De moeder heeft ter zitting naar voren gebracht dat zij het niet eens is met het verzoek van de Raad. Volgens de moeder is een ondertoezichtstelling niet noodzakelijk. Zij heeft voor zichzelf op vrijwillige basis hulpverlening gevonden, in de vorm van een psycholoog en ouderbegeleiding, welke hulpverlening door haar wordt gecontinueerd. Ook met de minderjarige gaat het goed. Er zijn geen leerproblemen en volgens de school van [naam] zijn er geen zorgen over haar. Ondanks dat de school geen zorgen uit, heeft de moeder voor [naam] eveneens hulpverlening opgestart, waaronder speltherapie.
De moeder stelt dat een gezinsvoogdijwerker niets zal kunnen toevoegen aan de reeds ingezette hulpverlening. De huidige hulpverlening die in vrijwillig kader wordt geboden, biedt voldoende voor het welzijn van de minderjarige. En wanneer blijkt dat andere hulpverlening noodzakelijk is, zal moeder hieraan haar medewerking verlenen.

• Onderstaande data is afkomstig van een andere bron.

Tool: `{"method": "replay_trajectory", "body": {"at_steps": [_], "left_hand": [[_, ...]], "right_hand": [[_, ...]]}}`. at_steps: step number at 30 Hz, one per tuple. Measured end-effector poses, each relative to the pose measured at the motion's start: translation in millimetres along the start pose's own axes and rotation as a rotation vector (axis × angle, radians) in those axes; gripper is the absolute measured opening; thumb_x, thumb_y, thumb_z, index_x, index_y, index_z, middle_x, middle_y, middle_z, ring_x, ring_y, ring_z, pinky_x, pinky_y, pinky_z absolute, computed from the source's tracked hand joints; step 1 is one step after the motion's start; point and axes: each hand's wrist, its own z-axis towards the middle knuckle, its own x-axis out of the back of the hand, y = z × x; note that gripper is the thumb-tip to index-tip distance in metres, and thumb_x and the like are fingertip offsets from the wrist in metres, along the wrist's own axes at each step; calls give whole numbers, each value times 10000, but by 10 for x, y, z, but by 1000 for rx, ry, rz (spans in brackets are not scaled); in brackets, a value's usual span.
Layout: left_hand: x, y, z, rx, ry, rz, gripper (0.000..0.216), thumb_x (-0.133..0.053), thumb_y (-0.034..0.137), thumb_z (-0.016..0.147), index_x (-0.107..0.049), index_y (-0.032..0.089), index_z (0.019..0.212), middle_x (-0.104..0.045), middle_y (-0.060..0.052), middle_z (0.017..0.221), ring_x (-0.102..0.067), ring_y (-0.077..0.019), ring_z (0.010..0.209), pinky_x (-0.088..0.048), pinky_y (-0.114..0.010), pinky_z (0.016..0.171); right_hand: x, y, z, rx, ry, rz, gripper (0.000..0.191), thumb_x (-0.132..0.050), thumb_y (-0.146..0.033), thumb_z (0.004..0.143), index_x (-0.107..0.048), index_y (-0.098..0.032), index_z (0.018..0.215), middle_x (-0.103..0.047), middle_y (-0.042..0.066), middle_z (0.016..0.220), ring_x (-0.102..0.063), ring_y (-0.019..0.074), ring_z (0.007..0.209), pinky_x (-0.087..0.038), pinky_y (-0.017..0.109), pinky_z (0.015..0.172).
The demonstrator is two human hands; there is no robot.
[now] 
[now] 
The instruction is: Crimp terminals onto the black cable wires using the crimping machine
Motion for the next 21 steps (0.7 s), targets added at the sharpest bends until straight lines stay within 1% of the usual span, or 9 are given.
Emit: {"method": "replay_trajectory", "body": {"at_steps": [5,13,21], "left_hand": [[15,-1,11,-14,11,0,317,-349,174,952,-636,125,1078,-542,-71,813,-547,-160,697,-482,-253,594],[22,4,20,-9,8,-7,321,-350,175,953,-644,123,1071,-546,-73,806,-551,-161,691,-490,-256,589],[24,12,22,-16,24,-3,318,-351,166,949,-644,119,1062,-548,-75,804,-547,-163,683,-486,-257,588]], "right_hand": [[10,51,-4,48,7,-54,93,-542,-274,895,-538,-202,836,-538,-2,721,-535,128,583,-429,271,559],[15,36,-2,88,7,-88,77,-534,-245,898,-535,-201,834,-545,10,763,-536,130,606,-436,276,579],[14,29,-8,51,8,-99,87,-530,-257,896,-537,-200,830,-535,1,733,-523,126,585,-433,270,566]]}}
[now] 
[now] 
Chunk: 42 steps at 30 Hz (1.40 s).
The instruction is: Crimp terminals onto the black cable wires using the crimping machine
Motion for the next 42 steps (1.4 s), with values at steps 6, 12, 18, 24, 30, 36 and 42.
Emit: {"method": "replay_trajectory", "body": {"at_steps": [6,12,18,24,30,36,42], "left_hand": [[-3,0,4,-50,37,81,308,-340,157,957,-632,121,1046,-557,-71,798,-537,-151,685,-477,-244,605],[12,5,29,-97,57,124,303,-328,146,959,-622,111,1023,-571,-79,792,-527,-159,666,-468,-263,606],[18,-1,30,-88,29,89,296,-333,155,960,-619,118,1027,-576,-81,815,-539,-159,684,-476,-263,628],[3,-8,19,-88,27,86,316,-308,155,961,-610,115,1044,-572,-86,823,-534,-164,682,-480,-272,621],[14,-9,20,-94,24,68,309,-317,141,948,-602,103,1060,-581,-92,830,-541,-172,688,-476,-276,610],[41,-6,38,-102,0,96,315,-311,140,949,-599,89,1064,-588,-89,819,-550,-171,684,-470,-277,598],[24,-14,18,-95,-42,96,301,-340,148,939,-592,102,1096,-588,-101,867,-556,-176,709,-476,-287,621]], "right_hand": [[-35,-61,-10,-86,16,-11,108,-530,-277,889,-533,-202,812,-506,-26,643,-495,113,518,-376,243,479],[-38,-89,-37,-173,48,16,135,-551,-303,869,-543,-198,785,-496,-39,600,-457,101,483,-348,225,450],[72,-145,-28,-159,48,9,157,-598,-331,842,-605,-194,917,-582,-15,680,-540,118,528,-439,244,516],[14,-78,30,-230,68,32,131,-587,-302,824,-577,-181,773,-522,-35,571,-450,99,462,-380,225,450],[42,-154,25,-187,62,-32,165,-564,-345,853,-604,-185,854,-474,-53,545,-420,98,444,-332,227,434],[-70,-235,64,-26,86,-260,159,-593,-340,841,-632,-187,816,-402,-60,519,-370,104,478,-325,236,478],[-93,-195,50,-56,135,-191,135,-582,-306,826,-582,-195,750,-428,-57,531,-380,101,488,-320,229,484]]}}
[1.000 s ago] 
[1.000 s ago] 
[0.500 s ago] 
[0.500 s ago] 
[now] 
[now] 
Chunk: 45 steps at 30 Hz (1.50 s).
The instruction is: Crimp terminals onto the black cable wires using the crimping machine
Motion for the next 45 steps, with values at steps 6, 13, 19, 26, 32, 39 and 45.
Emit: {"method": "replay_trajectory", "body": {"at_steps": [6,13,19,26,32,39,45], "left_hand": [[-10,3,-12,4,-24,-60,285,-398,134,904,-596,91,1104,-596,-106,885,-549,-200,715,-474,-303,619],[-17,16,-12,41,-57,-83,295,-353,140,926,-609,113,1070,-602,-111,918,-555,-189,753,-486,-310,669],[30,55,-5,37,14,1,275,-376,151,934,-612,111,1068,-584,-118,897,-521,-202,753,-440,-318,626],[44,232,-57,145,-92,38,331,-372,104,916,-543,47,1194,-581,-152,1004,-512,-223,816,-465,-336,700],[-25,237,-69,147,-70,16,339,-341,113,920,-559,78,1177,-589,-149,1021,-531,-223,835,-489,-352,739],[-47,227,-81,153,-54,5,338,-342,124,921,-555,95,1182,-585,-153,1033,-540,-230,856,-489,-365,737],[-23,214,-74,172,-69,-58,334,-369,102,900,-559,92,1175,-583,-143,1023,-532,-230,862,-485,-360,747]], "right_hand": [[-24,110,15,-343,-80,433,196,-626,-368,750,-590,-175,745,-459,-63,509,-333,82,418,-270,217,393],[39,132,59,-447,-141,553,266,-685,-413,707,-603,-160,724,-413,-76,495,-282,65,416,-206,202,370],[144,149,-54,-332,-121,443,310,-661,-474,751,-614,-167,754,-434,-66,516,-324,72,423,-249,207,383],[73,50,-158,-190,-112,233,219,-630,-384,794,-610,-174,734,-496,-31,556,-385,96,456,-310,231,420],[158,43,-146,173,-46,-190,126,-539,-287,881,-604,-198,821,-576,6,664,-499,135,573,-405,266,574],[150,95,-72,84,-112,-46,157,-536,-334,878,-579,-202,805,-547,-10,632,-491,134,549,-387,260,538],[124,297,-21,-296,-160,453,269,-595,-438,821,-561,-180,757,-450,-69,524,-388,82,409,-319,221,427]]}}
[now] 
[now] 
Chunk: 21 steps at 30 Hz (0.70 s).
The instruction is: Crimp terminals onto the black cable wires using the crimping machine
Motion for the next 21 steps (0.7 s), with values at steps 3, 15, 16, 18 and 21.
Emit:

De vader heeft ter zitting verklaard dat hij zich ernstige zorgen maakt om de minderjarige. De problemen die de moeder heeft, kunnen volgens hem niet in een vrijwillig kader worden opgelost. Daarnaast is de vader van mening dat de moeder een verkeerd beeld van hem schetst, zodat [naam] slecht over hem zal denken. Een ondertoezichtstelling zal, naar de mening van de vader, kunnen helpen dit beeld bij de stellen.
Beoordeling
Indien een minderjarige zodanig opgroeit, dat zijn zedelijke of geestelijke belangen of zijn gezondheid ernstig worden bedreigd, en andere middelen ter afwending van deze bedreiging falen of, naar is te voorzien, zullen falen, kan op basis van artikel 1:254 BW een ondertoezichtstelling worden uitgesproken. De maatregel van ondertoezichtstelling dient bovendien pas aan de orde te komen, als de minderjarige niet op minder ingrijpende wijze kan worden beschermd. Hierbij doelt de wetgever op de vrijwillige hulpverlening, waardoor de maatregel van ondertoezichtstelling een ‘ultimum remedium’ is.
Uit het verhandelde ter zitting en uit de overgelegde stukken, is duidelijk geworden dat zowel de moeder als de minderjarige thans in het vrijwillige kader hulpverlening accepteren. Deze hulpverlening is door de moeder zelf ingeschakeld.
Ter zitting is verder voldoende aannemelijk geworden dat indien verderstrekkende hulpverlening noodzakelijk is, de moeder daar niet afwijzend tegenover zal staan.
Gelet hierop zal de kinderrechter het verzoek tot ondertoezichtstelling afwijzen.
Beslissing
De kinderrechter:
Wijst het verzoek af.
Deze beschikking is gegeven door mr. A.L. Diender en in het openbaar uitgesproken ter terechtzitting van 6 december 2006, in tegenwoordigheid van R.C.M. Martens als griffier.